> **What this task involves**: From the listing below, retype exactly the line holding "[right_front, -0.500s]", the line holding "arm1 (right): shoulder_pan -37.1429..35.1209", and the lines between them; skip everything else.

> **Records to process**:

+---+

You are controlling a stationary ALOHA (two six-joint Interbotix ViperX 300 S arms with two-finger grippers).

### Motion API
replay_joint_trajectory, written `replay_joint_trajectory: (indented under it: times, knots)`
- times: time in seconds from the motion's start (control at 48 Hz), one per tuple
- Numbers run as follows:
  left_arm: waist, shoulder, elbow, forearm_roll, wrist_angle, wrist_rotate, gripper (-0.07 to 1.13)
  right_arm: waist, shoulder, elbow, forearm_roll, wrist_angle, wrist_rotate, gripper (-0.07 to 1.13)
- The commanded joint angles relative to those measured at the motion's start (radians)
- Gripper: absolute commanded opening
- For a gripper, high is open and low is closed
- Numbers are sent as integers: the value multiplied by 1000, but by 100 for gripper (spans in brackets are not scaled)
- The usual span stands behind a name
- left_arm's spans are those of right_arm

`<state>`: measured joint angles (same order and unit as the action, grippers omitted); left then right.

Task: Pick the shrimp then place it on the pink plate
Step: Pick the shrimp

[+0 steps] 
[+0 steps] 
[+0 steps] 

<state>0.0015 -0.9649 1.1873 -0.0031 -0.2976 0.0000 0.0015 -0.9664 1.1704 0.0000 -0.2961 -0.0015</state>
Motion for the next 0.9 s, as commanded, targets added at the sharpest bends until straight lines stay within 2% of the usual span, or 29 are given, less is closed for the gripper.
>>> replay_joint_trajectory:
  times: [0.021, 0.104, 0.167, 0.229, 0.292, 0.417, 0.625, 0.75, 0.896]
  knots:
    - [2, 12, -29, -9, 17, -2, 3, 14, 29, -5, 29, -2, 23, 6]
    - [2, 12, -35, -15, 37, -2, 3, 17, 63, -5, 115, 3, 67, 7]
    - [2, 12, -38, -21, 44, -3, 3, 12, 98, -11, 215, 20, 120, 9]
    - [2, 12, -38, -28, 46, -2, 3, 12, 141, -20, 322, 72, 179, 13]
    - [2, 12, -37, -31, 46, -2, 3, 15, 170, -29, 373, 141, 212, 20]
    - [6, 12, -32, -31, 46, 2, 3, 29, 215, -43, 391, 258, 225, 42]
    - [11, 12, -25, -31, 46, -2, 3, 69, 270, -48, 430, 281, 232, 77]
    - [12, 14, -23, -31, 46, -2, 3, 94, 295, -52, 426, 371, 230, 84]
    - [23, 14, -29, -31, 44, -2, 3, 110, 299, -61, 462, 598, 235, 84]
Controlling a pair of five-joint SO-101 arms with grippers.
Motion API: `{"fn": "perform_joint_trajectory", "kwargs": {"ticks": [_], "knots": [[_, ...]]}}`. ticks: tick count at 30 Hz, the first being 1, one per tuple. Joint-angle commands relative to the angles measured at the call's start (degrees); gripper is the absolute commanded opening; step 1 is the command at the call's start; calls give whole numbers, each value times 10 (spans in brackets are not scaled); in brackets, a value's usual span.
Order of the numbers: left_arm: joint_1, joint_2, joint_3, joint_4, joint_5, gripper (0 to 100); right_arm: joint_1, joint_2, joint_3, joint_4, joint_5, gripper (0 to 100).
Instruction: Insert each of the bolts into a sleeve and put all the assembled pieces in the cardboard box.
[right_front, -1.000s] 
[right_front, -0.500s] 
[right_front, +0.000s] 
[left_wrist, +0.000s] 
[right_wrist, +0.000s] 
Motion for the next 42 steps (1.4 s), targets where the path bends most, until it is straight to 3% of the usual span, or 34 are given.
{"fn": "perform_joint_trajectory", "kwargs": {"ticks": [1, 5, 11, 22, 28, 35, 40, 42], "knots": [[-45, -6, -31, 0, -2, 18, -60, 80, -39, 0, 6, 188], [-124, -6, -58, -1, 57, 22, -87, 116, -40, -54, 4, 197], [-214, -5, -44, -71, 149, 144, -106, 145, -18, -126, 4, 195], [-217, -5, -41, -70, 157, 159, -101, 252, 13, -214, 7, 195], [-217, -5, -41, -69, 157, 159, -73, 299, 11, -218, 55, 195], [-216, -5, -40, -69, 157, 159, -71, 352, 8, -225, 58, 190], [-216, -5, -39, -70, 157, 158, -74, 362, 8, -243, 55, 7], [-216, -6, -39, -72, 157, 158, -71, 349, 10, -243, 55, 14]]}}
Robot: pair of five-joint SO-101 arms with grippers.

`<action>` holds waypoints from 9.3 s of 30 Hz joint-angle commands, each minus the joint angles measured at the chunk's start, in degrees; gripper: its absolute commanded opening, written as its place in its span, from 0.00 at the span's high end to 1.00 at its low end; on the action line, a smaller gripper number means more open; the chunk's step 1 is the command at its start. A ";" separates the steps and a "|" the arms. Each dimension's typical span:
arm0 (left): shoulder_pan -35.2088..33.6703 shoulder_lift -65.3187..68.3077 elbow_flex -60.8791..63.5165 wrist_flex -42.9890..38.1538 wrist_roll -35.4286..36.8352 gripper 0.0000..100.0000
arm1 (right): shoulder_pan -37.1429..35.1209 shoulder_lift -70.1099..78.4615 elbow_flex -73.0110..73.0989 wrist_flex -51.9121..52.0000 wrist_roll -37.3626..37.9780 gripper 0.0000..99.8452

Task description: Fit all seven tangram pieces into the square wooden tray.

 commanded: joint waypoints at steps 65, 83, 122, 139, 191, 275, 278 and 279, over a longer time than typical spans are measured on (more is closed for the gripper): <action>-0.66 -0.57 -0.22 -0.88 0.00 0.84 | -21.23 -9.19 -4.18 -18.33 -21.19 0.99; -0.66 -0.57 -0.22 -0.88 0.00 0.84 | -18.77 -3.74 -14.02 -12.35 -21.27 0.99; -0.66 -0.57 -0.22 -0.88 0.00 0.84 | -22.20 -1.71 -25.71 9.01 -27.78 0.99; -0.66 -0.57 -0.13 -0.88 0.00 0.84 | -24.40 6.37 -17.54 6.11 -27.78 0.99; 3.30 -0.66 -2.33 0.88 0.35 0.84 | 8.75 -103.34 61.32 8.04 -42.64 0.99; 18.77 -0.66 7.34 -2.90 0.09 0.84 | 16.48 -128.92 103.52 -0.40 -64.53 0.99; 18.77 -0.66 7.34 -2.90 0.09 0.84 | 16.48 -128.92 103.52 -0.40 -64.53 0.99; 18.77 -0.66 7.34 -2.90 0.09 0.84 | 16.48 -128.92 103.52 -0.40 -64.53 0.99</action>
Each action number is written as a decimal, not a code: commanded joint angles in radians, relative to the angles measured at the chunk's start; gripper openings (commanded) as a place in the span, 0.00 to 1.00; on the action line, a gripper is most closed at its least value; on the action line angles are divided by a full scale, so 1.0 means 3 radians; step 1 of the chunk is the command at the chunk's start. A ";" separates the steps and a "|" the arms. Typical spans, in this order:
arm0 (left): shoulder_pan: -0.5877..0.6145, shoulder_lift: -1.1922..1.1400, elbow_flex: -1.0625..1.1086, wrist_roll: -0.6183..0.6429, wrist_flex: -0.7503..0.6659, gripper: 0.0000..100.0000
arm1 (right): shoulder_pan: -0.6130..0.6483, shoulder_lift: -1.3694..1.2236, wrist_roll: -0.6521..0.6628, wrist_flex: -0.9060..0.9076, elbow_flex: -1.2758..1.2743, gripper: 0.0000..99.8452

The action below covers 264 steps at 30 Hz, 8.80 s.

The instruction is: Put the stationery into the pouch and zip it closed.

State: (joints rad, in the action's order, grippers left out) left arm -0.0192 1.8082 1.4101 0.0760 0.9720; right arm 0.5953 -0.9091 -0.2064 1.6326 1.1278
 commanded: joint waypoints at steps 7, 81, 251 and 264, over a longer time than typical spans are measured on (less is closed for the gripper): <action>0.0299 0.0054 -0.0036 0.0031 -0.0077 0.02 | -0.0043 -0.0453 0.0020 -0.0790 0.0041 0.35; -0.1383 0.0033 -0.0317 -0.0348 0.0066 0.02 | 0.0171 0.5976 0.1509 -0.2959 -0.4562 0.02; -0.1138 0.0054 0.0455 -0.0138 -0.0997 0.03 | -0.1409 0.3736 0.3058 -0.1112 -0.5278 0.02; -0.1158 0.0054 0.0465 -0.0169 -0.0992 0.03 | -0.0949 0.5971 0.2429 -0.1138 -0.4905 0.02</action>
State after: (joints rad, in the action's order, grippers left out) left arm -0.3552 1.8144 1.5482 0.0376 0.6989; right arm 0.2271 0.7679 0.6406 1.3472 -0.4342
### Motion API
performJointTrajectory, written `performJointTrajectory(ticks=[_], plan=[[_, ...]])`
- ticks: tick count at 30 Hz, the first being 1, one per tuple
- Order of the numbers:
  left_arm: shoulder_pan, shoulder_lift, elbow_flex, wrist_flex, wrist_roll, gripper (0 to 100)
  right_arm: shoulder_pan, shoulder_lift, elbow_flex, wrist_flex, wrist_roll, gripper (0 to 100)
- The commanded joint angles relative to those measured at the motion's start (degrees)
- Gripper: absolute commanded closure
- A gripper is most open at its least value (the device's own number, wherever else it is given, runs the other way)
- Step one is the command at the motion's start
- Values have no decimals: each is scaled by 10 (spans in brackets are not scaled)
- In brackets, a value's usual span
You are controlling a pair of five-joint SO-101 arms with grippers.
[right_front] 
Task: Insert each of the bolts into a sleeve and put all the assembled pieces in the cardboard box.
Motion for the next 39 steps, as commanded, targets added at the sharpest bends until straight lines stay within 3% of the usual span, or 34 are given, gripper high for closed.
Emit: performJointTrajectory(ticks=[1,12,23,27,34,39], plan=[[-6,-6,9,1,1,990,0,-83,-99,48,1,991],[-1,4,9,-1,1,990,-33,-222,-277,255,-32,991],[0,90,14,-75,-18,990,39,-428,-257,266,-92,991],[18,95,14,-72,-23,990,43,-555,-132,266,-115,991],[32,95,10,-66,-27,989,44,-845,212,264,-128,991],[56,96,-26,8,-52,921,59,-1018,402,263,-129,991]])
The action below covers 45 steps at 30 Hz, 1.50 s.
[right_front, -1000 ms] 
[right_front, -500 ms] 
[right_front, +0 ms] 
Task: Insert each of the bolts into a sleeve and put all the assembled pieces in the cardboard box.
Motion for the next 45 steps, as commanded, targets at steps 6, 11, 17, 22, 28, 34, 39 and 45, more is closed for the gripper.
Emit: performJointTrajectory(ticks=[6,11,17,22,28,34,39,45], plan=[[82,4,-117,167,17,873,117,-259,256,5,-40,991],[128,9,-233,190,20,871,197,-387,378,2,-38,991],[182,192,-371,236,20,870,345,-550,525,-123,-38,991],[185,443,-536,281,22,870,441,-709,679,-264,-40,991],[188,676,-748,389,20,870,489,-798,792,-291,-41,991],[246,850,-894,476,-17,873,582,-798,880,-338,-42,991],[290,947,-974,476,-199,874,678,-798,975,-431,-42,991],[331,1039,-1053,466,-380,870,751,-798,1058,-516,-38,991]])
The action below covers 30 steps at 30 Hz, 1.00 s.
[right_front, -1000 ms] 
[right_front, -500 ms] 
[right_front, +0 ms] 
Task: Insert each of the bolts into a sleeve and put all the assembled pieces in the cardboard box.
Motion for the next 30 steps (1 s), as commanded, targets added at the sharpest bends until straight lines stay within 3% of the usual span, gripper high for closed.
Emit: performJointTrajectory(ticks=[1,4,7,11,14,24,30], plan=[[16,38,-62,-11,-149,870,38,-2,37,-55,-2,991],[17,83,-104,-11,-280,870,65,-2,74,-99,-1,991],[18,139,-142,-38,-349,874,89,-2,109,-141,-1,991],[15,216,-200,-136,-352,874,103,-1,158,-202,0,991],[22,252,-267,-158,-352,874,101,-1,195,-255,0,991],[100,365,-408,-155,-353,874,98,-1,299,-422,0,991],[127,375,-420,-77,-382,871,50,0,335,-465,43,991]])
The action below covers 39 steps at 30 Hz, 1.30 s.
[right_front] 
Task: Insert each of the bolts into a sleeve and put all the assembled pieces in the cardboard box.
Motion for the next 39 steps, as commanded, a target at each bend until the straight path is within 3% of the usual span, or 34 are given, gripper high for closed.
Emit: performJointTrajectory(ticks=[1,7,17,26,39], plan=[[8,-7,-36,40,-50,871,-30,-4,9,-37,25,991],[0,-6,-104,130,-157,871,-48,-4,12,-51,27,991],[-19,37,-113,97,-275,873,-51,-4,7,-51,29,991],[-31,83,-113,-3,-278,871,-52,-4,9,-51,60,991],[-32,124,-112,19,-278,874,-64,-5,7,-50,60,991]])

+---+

> **Answer section**:
[right_front, -0.500s] 
[right_front, +0.000s] 
[left_wrist, +0.000s] 
[right_wrist, +0.000s] 
Motion for the next 42 steps (1.4 s), targets where the path bends most, until it is straight to 3% of the usual span, or 34 are given.
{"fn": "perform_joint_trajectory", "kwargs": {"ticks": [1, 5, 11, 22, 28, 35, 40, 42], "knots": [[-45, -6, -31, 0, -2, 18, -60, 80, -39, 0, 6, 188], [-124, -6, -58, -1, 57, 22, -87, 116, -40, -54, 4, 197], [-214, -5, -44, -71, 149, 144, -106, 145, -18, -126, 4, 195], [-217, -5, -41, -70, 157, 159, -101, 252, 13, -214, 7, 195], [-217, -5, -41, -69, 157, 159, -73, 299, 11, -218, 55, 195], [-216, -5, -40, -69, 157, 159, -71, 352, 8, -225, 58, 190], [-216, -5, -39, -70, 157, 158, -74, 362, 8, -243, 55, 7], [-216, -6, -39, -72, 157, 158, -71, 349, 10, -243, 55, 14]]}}
Robot: pair of five-joint SO-101 arms with grippers.

`<action>` holds waypoints from 9.3 s of 30 Hz joint-angle commands, each minus the joint angles measured at the chunk's start, in degrees; gripper: its absolute commanded opening, written as its place in its span, from 0.00 at the span's high end to 1.00 at its low end; on the action line, a smaller gripper number means more open; the chunk's step 1 is the command at its start. A ";" separates the steps and a "|" the arms. Each dimension's typical span:
arm0 (left): shoulder_pan -35.2088..33.6703 shoulder_lift -65.3187..68.3077 elbow_flex -60.8791..63.5165 wrist_flex -42.9890..38.1538 wrist_roll -35.4286..36.8352 gripper 0.0000..100.0000
arm1 (right): shoulder_pan -37.1429..35.1209 shoulder_lift -70.1099..78.4615 elbow_flex -73.0110..73.0989 wrist_flex -51.9121..52.0000 wrist_roll -37.3626..37.9780 gripper 0.0000..99.8452

There is nothing further to this answer.